(Beginning of Raw data)

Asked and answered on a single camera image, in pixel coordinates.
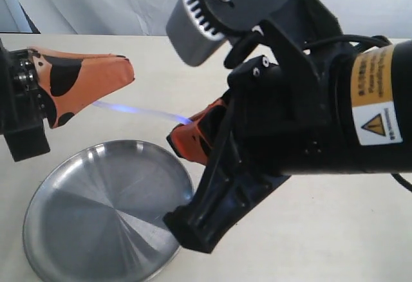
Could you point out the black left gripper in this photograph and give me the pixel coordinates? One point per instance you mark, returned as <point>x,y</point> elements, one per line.
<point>65,83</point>

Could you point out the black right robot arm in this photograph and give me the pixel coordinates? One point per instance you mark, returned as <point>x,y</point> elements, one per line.
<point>338,106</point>

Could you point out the light blue backdrop cloth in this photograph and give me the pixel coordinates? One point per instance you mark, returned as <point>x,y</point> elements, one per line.
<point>148,17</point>

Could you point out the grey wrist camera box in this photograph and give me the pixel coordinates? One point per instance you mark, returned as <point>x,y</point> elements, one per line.
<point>191,33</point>

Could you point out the clear glowing plastic tube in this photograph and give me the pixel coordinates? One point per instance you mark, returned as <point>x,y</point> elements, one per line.
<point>135,110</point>

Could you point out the round steel plate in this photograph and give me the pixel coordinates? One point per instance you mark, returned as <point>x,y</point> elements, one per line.
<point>98,216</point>

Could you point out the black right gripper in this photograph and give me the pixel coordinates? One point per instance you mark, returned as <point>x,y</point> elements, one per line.
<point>249,145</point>

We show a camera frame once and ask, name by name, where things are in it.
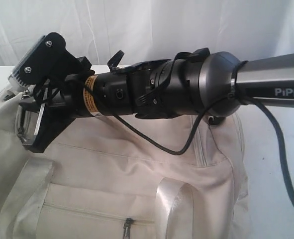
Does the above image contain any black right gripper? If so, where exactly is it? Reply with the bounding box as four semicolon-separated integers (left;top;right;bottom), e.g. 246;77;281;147
19;72;107;153

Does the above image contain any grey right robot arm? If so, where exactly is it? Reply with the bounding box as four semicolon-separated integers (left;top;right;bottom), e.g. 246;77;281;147
20;48;294;133

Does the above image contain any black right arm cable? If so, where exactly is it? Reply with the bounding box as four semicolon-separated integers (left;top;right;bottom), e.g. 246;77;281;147
83;82;294;232

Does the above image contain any cream fabric duffel bag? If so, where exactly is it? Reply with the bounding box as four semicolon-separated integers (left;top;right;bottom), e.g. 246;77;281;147
0;93;249;239

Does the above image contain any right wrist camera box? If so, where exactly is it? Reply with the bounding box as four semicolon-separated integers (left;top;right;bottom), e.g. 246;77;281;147
8;32;92;92

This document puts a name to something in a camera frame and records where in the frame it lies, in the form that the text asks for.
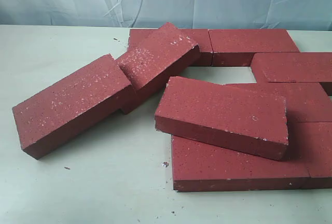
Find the red brick white speckled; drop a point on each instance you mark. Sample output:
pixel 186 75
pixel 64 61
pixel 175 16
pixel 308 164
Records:
pixel 164 53

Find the red brick once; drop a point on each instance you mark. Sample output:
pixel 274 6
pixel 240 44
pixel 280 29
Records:
pixel 234 118

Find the red brick second row right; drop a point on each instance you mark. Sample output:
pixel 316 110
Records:
pixel 293 67

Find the red brick third row right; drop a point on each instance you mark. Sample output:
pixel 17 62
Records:
pixel 305 101

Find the white backdrop sheet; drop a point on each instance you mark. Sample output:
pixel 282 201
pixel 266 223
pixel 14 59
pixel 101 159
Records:
pixel 189 14

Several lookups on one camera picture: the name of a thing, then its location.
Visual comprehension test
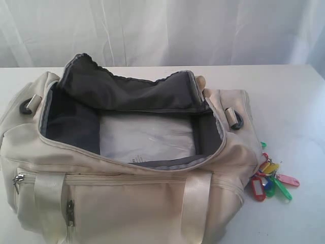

(End of Raw data)

◆ Assigned task
Transcribe all records verbatim and omit each image.

◆ Response area
Asked and answered on a single camera image, in pixel coordinates.
Could you point out the black left gripper in this photograph and give me the pixel coordinates? One point per instance you mark, returned as <point>x,y</point> elements, one per line.
<point>65,83</point>

Could you point out the black right robot arm in this photograph and give me the pixel coordinates? One point per instance you mark, returned as <point>x,y</point> elements, one per line.
<point>338,106</point>

Could you point out the light blue backdrop cloth in this photograph and give me the pixel coordinates? One point per instance you mark, returned as <point>x,y</point> elements, one per line.
<point>148,17</point>

Could you point out the grey wrist camera box in this photograph and give me the pixel coordinates? One point per instance you mark, returned as <point>x,y</point> elements, one per line.
<point>191,33</point>

Could you point out the clear glowing plastic tube in this photograph and give me the pixel coordinates? One point per instance you mark, returned as <point>x,y</point> elements, one per line.
<point>135,110</point>

Could you point out the round steel plate in this photograph and give me the pixel coordinates? One point per instance you mark, returned as <point>x,y</point> elements, one per line.
<point>98,216</point>

Could you point out the black right gripper in this photograph and give me the pixel coordinates? One point per instance you mark, returned as <point>x,y</point> elements, one per line.
<point>249,145</point>

We show a camera frame once and ask, name by name, where things are in it.
Does the above image contain any black right gripper? If so, where exactly is it? Reply with the bounding box as four semicolon-separated integers (left;top;right;bottom), e.g. 246;77;281;147
19;72;107;153

Does the above image contain any grey right robot arm? If so, where exactly is it? Reply with the bounding box as four semicolon-separated integers (left;top;right;bottom), e.g. 246;77;281;147
20;48;294;133

Does the above image contain any black right arm cable? If so, where exactly is it? Reply with the bounding box as four semicolon-separated integers (left;top;right;bottom), e.g. 246;77;281;147
83;82;294;232

Does the above image contain any cream fabric duffel bag? If so, where exactly is it? Reply with the bounding box as four semicolon-separated integers (left;top;right;bottom), e.g. 246;77;281;147
0;93;249;239

Does the above image contain any right wrist camera box? If so, where exactly is it? Reply with the bounding box as four semicolon-separated integers (left;top;right;bottom), e.g. 246;77;281;147
8;32;92;92

This document puts a name to something in a camera frame and records where in the frame it lies, in the form that the text asks for.
Find the red brick white speckled; drop a point on each instance you mark. Sample output:
pixel 186 75
pixel 64 61
pixel 175 16
pixel 308 164
Records:
pixel 164 53

Find the red brick once; drop a point on each instance you mark. Sample output:
pixel 274 6
pixel 240 44
pixel 280 29
Records:
pixel 234 118

Find the red brick second row right; drop a point on each instance you mark. Sample output:
pixel 316 110
Records:
pixel 293 67

Find the red brick third row right; drop a point on each instance you mark. Sample output:
pixel 17 62
Records:
pixel 305 101

Find the white backdrop sheet; drop a point on each instance you mark. Sample output:
pixel 282 201
pixel 266 223
pixel 14 59
pixel 101 159
Records:
pixel 189 14

Several lookups on one camera picture: the name of a thing, then its location.
Visual comprehension test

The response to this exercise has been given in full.